Infrastructure Tools
These tools and platforms help you run, host, and experiment with large language models. Whether you're working locally or deploying at scale, infrastructure tools handle model serving, APIs, memory, and performance. Some are aimed at developers building full apps, while others are more for testing or local exploration.
Popular Tools
- Ollama – A developer-friendly way to run LLMs locally via a simple command-line interface. Great for embedding models into apps or workflows.
- LM Studio – A desktop GUI for chatting with local models like LLaMA or Mistral. Ideal for quick testing without code.
- llama.cpp – A low-level C++ backend for running quantized models on CPU. Lightweight and highly portable, even runs on Raspberry Pi.
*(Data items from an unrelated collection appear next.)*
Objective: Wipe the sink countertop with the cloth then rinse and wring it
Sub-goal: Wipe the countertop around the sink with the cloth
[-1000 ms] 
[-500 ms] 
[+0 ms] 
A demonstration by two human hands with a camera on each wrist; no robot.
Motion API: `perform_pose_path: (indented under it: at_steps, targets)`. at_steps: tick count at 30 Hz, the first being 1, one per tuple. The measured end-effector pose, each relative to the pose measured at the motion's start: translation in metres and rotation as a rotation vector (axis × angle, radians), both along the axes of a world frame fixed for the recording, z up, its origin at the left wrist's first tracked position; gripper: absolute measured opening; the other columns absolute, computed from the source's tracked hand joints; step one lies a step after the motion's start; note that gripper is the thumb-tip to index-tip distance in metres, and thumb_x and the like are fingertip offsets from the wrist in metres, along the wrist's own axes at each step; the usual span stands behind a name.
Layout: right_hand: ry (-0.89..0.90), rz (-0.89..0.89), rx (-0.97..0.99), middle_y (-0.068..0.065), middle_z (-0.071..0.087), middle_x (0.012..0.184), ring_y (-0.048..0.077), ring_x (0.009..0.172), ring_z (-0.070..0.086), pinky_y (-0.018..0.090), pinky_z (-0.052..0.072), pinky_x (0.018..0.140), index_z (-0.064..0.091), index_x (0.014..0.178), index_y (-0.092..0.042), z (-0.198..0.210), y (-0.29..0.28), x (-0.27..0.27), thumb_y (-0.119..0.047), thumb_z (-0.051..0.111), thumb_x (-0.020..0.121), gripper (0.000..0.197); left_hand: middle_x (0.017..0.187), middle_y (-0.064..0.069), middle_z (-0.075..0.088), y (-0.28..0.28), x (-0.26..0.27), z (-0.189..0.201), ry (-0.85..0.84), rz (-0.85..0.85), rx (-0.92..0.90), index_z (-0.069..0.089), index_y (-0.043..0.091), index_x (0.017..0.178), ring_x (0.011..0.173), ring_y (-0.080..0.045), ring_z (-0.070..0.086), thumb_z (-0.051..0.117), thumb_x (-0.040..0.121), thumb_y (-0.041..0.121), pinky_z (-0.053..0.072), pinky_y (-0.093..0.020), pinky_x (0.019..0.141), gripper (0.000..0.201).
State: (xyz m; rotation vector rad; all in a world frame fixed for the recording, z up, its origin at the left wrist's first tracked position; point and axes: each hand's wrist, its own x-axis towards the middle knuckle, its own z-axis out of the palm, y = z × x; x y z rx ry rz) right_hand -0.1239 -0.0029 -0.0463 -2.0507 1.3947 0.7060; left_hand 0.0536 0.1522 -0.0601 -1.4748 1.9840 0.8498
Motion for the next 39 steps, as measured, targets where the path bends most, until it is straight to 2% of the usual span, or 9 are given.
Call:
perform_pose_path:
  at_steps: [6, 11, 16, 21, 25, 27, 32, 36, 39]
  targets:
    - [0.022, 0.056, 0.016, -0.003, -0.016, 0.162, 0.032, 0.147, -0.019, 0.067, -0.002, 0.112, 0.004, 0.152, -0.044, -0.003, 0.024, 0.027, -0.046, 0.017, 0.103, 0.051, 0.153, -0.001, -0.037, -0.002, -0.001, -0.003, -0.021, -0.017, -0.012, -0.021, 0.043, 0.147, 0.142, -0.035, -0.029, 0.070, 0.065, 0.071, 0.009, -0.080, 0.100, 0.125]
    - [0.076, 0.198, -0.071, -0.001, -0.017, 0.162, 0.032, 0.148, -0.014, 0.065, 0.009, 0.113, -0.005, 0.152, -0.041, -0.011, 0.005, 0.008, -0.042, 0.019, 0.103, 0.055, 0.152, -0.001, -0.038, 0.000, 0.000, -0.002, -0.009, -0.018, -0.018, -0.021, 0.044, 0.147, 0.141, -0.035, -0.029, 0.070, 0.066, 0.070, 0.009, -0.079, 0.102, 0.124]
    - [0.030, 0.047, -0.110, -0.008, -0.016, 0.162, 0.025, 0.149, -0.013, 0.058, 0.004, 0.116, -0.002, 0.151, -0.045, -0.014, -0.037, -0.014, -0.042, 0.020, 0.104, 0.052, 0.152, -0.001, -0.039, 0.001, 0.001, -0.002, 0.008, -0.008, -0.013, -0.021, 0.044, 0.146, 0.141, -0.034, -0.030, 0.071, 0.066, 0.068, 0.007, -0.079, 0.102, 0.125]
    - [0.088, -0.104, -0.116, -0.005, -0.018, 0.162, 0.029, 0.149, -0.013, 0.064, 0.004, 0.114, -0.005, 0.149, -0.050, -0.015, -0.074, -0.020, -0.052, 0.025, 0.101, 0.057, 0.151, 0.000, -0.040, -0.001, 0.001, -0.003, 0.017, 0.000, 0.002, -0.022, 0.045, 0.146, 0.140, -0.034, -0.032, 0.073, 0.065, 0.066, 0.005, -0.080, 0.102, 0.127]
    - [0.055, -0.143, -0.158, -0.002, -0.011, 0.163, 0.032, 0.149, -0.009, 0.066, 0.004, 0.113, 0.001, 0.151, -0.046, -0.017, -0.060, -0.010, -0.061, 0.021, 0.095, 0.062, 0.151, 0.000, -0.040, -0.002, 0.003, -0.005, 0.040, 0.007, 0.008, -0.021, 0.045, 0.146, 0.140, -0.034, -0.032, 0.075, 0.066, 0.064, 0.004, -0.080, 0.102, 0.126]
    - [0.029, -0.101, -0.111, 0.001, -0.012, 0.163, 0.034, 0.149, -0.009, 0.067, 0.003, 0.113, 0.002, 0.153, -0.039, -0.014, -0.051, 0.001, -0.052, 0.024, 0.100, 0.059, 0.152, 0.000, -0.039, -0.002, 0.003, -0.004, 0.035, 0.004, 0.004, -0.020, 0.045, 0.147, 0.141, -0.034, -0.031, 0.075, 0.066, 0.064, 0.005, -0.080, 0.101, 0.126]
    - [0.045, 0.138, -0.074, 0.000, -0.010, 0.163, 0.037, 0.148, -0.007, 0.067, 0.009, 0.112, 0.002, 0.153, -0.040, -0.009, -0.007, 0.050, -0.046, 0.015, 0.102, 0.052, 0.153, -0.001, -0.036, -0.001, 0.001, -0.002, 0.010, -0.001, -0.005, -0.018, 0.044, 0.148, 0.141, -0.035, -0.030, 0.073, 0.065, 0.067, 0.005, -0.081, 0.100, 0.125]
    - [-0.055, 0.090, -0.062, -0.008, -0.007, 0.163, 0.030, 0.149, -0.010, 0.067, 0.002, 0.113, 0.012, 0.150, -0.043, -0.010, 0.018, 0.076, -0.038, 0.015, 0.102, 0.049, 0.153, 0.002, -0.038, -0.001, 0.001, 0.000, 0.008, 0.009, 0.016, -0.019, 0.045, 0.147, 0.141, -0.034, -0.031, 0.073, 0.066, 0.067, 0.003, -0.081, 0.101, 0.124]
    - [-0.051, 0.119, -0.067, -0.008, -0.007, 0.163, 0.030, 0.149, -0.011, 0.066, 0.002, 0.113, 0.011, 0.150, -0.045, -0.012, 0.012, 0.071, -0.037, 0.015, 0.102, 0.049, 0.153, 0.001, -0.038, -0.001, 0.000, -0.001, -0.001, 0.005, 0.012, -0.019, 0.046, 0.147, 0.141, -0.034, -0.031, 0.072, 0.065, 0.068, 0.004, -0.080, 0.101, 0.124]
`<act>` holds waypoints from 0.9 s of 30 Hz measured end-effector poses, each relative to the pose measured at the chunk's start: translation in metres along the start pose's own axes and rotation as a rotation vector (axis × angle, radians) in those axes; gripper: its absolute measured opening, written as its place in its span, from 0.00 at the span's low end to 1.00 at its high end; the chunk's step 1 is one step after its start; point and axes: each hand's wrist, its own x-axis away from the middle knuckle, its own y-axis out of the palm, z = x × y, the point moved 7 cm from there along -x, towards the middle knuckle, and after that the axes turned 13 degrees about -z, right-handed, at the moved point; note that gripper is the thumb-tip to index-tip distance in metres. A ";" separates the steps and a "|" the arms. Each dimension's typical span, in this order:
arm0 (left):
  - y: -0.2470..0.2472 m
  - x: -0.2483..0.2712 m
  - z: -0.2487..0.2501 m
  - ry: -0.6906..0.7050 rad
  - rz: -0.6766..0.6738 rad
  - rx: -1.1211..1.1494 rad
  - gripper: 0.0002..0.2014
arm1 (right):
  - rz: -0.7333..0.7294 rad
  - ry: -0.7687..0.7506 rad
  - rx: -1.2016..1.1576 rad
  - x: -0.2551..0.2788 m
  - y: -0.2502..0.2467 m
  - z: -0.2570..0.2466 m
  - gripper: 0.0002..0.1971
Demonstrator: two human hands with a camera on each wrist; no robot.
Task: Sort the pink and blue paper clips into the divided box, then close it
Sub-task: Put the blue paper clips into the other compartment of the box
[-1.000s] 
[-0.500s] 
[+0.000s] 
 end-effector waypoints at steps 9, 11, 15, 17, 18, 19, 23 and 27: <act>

- OpenAI / Bedrock – Cloud-based platforms that provide access to powerful proprietary and open models via API, with enterprise-scale reliability.
Core Building Blocks
These are the foundational components that power almost every LLM engineering system. Whether you're building a simple chatbot or a complex agentic workflow, these elements provide the capabilities that everything else builds on. Understanding them is essential for designing scalable, reliable AI systems.
Key Components
- LLMs – The language models themselves (e.g., GPT-4, Claude, LLaMA) that generate responses based on prompts. They are the "brains" of the system.
- Memory – Stores and recalls user interactions or task context. Can be short-term (conversation-level) or long-term (user preferences, history).
- Embeddings – Vector representations of text that help with similarity search, clustering, or context alignment. Essential for RAG and intent matching.
- Tool Calling – The ability of a model or framework to invoke APIs, functions, or external code to extend the model's capabilities.
These building blocks are reused across prompting techniques, agentic frameworks, and both RAG and CAG approaches. Mastering them gives you the power to compose more advanced and trustworthy LLM applications.
Conclusion
This glossary doesn’t cover everything there is to know about LLM engineering — and honestly, it never could. The field is evolving fast, and new tools, patterns, and ideas are emerging every week. But what we’ve covered here are the core concepts that matter most: the parts that show up again and again in real-world systems, from prompt design to agent frameworks to generation strategies like RAG, CAG, and caching.
Whether you’re building your first LLM-powered chatbot or architecting an enterprise-grade AI assistant, these terms and structures will keep showing up. Think of this as your grounding — something to come back to as the rest of the series builds deeper and wider.